[Collected data]
--- START ---

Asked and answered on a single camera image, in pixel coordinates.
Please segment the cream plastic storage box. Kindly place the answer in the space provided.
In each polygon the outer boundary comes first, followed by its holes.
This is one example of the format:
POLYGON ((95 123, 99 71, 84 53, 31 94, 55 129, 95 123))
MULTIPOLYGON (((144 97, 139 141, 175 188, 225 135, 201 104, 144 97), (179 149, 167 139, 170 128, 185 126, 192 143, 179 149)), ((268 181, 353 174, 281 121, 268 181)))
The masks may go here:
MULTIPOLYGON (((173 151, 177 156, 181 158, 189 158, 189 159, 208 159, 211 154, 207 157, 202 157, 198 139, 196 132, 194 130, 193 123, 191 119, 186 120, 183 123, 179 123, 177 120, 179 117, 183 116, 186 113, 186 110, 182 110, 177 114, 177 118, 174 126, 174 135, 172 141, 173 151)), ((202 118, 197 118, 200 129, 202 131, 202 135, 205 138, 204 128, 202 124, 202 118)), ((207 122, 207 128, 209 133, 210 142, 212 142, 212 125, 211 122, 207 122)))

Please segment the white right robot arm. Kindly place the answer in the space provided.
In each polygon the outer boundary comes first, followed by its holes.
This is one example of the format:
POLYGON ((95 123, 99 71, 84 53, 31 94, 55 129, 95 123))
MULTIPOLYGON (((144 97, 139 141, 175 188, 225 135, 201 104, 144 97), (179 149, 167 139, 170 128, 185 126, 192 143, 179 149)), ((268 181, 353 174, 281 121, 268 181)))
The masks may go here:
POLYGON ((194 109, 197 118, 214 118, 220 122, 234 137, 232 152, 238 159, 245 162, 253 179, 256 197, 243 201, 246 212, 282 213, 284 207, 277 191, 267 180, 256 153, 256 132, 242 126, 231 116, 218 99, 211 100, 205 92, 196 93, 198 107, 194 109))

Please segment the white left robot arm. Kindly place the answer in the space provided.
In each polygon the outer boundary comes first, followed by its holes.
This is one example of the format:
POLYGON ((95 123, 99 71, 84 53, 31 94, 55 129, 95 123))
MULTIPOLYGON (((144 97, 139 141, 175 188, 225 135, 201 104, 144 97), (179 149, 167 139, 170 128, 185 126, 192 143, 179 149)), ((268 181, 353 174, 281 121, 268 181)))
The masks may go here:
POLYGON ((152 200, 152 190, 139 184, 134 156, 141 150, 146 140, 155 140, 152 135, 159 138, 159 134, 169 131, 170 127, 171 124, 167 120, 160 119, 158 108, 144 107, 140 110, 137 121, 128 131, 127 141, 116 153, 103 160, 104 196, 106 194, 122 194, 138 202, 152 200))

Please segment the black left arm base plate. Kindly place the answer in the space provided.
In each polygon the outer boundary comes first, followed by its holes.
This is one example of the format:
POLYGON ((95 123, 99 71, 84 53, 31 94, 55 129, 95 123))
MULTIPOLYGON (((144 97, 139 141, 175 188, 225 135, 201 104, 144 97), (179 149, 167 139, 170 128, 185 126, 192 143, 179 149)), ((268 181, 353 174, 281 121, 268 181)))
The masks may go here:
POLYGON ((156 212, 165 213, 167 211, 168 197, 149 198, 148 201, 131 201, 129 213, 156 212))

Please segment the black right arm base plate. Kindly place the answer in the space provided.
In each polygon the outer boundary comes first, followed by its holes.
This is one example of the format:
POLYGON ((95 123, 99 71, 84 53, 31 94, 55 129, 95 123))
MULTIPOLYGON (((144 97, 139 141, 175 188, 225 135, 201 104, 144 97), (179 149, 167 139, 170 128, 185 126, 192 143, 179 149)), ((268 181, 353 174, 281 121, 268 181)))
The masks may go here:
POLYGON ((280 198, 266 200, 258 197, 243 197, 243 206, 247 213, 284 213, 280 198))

--- END ---

Write out every line of the data that holds the word "right".

▶ **Solution to the exercise**
Please segment the white right robot arm. Kindly place the answer in the space provided.
Please segment the black right arm base plate. Kindly place the answer in the space provided.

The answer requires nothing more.